## Your assignment
Output each of the entries exactly, skipping every picture they contain.

BEGIN Provided data

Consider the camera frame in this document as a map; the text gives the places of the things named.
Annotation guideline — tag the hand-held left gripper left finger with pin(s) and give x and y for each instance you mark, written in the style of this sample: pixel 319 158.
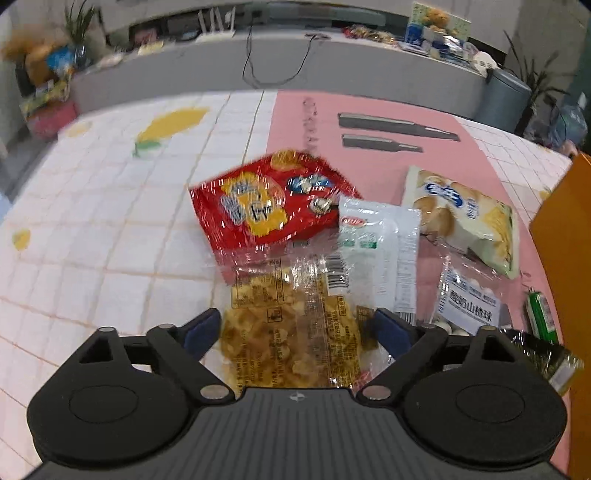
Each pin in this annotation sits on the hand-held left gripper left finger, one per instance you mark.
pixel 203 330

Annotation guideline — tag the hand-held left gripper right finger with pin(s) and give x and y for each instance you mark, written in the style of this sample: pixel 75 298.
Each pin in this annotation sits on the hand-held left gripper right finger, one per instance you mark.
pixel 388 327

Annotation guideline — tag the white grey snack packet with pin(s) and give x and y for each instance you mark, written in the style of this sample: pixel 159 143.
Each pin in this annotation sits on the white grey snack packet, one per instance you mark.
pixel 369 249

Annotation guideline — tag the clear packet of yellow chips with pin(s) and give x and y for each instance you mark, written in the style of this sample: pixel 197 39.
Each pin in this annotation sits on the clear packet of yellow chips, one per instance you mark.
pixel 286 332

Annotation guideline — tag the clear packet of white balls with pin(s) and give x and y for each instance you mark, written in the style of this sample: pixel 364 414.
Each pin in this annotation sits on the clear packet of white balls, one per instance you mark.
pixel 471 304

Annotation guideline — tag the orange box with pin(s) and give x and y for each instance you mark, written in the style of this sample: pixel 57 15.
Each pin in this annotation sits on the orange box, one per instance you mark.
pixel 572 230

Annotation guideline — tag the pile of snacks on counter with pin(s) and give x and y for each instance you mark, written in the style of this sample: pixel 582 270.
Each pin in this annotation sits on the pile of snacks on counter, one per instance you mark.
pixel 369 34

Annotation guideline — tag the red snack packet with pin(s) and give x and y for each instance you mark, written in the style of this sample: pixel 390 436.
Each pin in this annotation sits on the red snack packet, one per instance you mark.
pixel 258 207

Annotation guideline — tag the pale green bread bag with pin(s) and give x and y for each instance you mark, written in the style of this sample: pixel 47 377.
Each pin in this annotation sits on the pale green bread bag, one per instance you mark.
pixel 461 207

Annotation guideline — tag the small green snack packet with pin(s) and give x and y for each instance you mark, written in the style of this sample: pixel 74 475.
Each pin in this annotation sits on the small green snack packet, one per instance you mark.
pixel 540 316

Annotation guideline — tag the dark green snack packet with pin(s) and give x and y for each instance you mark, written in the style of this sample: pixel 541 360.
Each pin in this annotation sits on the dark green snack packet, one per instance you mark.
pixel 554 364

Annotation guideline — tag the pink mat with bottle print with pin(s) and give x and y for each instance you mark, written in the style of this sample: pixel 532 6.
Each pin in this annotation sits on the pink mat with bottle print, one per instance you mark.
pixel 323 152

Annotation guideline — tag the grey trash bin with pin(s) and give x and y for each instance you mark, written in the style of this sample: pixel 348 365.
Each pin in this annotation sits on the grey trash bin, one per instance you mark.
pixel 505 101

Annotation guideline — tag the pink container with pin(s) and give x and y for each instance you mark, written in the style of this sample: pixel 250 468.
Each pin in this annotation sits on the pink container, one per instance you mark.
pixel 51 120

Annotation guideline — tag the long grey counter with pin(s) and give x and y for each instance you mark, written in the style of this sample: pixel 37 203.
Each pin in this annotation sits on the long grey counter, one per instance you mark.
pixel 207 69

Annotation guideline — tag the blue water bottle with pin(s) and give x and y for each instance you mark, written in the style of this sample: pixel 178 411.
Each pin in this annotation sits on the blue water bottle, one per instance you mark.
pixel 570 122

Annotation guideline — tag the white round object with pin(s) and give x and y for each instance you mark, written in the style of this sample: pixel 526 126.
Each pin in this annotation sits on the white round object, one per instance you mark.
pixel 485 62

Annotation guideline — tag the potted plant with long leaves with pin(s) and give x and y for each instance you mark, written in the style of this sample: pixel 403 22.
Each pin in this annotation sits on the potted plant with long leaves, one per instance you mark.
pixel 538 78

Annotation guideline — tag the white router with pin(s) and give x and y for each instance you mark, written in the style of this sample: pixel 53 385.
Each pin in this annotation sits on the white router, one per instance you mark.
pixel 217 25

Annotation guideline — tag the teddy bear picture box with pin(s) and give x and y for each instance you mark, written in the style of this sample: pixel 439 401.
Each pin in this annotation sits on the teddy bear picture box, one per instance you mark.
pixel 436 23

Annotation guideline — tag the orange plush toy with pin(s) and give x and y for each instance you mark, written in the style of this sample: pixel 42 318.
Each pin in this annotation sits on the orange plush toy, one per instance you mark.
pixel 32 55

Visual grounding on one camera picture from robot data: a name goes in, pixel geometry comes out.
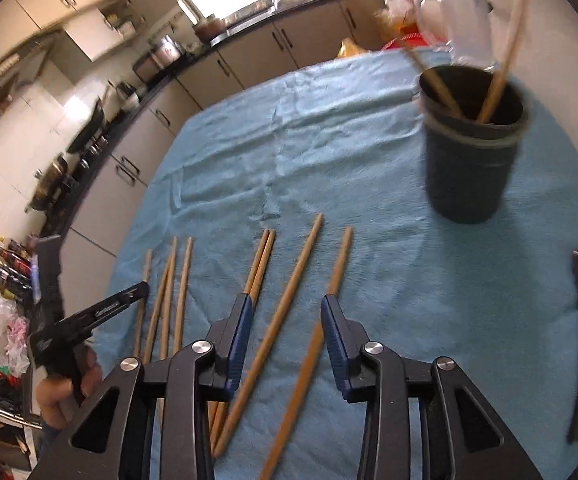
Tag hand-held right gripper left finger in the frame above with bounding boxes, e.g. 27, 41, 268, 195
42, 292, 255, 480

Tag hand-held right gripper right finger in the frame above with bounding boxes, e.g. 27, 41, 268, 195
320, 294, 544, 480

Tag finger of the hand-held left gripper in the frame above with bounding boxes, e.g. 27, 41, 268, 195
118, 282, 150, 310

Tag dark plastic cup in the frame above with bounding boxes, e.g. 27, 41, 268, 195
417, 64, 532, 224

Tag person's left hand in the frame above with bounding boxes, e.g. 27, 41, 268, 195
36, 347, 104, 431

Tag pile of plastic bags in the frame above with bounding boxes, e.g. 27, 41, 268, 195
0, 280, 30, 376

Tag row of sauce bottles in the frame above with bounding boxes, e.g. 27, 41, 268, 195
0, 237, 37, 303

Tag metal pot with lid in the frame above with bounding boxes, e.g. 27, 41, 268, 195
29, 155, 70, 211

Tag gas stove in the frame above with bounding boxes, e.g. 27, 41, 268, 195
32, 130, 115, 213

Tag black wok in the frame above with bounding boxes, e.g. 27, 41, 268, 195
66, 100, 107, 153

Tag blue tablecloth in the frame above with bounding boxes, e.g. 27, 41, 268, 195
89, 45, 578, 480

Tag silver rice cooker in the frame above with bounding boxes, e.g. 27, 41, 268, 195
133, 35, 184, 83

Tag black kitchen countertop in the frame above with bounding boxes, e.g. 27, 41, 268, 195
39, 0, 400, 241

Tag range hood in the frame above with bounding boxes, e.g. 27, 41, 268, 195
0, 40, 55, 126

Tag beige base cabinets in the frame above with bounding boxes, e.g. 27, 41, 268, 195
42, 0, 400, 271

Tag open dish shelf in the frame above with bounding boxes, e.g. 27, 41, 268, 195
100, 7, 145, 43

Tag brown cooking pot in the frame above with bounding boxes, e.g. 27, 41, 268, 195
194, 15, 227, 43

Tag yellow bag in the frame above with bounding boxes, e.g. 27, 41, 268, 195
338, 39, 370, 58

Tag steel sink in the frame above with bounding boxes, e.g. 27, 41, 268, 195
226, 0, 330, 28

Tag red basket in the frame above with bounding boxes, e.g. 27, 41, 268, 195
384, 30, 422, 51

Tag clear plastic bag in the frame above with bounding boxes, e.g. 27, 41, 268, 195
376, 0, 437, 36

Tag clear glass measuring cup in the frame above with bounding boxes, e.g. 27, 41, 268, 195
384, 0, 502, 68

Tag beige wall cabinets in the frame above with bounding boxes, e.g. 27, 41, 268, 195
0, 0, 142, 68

END Provided data

## Task output
Consider the camera frame in this document as a map; the text gives the places of the things named.
Annotation guideline — tag the hand-held left gripper left finger with pin(s) and give x and y for each instance you mark, written in the style of this sample: pixel 319 158.
Each pin in this annotation sits on the hand-held left gripper left finger, one per instance you mark.
pixel 203 330

Annotation guideline — tag the hand-held left gripper right finger with pin(s) and give x and y for each instance you mark, written in the style of this sample: pixel 75 298.
Each pin in this annotation sits on the hand-held left gripper right finger, one per instance you mark.
pixel 388 327

Annotation guideline — tag the white grey snack packet with pin(s) and give x and y for each instance you mark, written in the style of this sample: pixel 159 143.
Each pin in this annotation sits on the white grey snack packet, one per instance you mark.
pixel 369 249

Annotation guideline — tag the clear packet of yellow chips with pin(s) and give x and y for each instance you mark, written in the style of this sample: pixel 197 39.
Each pin in this annotation sits on the clear packet of yellow chips, one per instance you mark.
pixel 286 332

Annotation guideline — tag the clear packet of white balls with pin(s) and give x and y for each instance you mark, written in the style of this sample: pixel 364 414.
Each pin in this annotation sits on the clear packet of white balls, one per instance you mark.
pixel 471 304

Annotation guideline — tag the orange box with pin(s) and give x and y for each instance you mark, written in the style of this sample: pixel 57 15.
Each pin in this annotation sits on the orange box, one per instance you mark.
pixel 572 230

Annotation guideline — tag the pile of snacks on counter with pin(s) and give x and y for each instance you mark, written in the style of this sample: pixel 582 270.
Each pin in this annotation sits on the pile of snacks on counter, one per instance you mark.
pixel 369 34

Annotation guideline — tag the red snack packet with pin(s) and give x and y for each instance you mark, written in the style of this sample: pixel 390 436.
Each pin in this annotation sits on the red snack packet, one per instance you mark.
pixel 258 207

Annotation guideline — tag the pale green bread bag with pin(s) and give x and y for each instance you mark, written in the style of this sample: pixel 47 377.
Each pin in this annotation sits on the pale green bread bag, one per instance you mark.
pixel 461 207

Annotation guideline — tag the small green snack packet with pin(s) and give x and y for each instance you mark, written in the style of this sample: pixel 74 475.
Each pin in this annotation sits on the small green snack packet, one per instance you mark.
pixel 540 316

Annotation guideline — tag the dark green snack packet with pin(s) and give x and y for each instance you mark, written in the style of this sample: pixel 541 360.
Each pin in this annotation sits on the dark green snack packet, one per instance you mark.
pixel 554 364

Annotation guideline — tag the pink mat with bottle print with pin(s) and give x and y for each instance you mark, written in the style of this sample: pixel 532 6.
Each pin in this annotation sits on the pink mat with bottle print, one per instance you mark.
pixel 323 152

Annotation guideline — tag the grey trash bin with pin(s) and give x and y for each instance you mark, written in the style of this sample: pixel 348 365.
Each pin in this annotation sits on the grey trash bin, one per instance you mark.
pixel 505 101

Annotation guideline — tag the pink container with pin(s) and give x and y for each instance you mark, written in the style of this sample: pixel 250 468.
Each pin in this annotation sits on the pink container, one per instance you mark.
pixel 51 120

Annotation guideline — tag the long grey counter with pin(s) and give x and y for each instance you mark, written in the style of this sample: pixel 37 203.
Each pin in this annotation sits on the long grey counter, one per instance you mark.
pixel 207 69

Annotation guideline — tag the blue water bottle with pin(s) and give x and y for each instance you mark, written in the style of this sample: pixel 178 411.
Each pin in this annotation sits on the blue water bottle, one per instance you mark.
pixel 570 122

Annotation guideline — tag the white round object with pin(s) and give x and y for each instance you mark, written in the style of this sample: pixel 526 126.
Each pin in this annotation sits on the white round object, one per instance you mark.
pixel 485 62

Annotation guideline — tag the potted plant with long leaves with pin(s) and give x and y for each instance you mark, written in the style of this sample: pixel 403 22.
Each pin in this annotation sits on the potted plant with long leaves, one per instance you mark.
pixel 538 78

Annotation guideline — tag the white router with pin(s) and give x and y for each instance you mark, written in the style of this sample: pixel 53 385.
Each pin in this annotation sits on the white router, one per instance you mark.
pixel 217 25

Annotation guideline — tag the teddy bear picture box with pin(s) and give x and y for each instance you mark, written in the style of this sample: pixel 439 401.
Each pin in this annotation sits on the teddy bear picture box, one per instance you mark.
pixel 436 23

Annotation guideline — tag the orange plush toy with pin(s) and give x and y for each instance you mark, written in the style of this sample: pixel 42 318.
Each pin in this annotation sits on the orange plush toy, one per instance you mark.
pixel 32 55

Visual grounding on one camera picture from robot data: a name goes in, pixel geometry comes out.
Tag hand-held right gripper left finger in the frame above with bounding boxes, e.g. 27, 41, 268, 195
42, 292, 255, 480

Tag hand-held right gripper right finger in the frame above with bounding boxes, e.g. 27, 41, 268, 195
320, 294, 544, 480

Tag finger of the hand-held left gripper in the frame above with bounding boxes, e.g. 27, 41, 268, 195
118, 282, 150, 310

Tag dark plastic cup in the frame above with bounding boxes, e.g. 27, 41, 268, 195
417, 64, 532, 224

Tag person's left hand in the frame above with bounding boxes, e.g. 27, 41, 268, 195
36, 347, 104, 431

Tag pile of plastic bags in the frame above with bounding boxes, e.g. 27, 41, 268, 195
0, 280, 30, 376

Tag row of sauce bottles in the frame above with bounding boxes, e.g. 27, 41, 268, 195
0, 237, 37, 303

Tag metal pot with lid in the frame above with bounding boxes, e.g. 27, 41, 268, 195
29, 155, 70, 211

Tag gas stove in the frame above with bounding boxes, e.g. 27, 41, 268, 195
32, 130, 115, 213

Tag black wok in the frame above with bounding boxes, e.g. 27, 41, 268, 195
66, 100, 107, 153

Tag blue tablecloth in the frame above with bounding boxes, e.g. 27, 41, 268, 195
89, 45, 578, 480

Tag silver rice cooker in the frame above with bounding boxes, e.g. 27, 41, 268, 195
133, 35, 184, 83

Tag black kitchen countertop in the frame above with bounding boxes, e.g. 27, 41, 268, 195
39, 0, 400, 241

Tag range hood in the frame above with bounding boxes, e.g. 27, 41, 268, 195
0, 40, 55, 126

Tag beige base cabinets in the frame above with bounding boxes, e.g. 27, 41, 268, 195
42, 0, 400, 271

Tag open dish shelf in the frame above with bounding boxes, e.g. 27, 41, 268, 195
100, 7, 145, 43

Tag brown cooking pot in the frame above with bounding boxes, e.g. 27, 41, 268, 195
194, 15, 227, 43

Tag yellow bag in the frame above with bounding boxes, e.g. 27, 41, 268, 195
338, 39, 370, 58

Tag steel sink in the frame above with bounding boxes, e.g. 27, 41, 268, 195
226, 0, 330, 28

Tag red basket in the frame above with bounding boxes, e.g. 27, 41, 268, 195
384, 30, 422, 51

Tag clear plastic bag in the frame above with bounding boxes, e.g. 27, 41, 268, 195
376, 0, 437, 36

Tag clear glass measuring cup in the frame above with bounding boxes, e.g. 27, 41, 268, 195
384, 0, 502, 68

Tag beige wall cabinets in the frame above with bounding boxes, e.g. 27, 41, 268, 195
0, 0, 142, 68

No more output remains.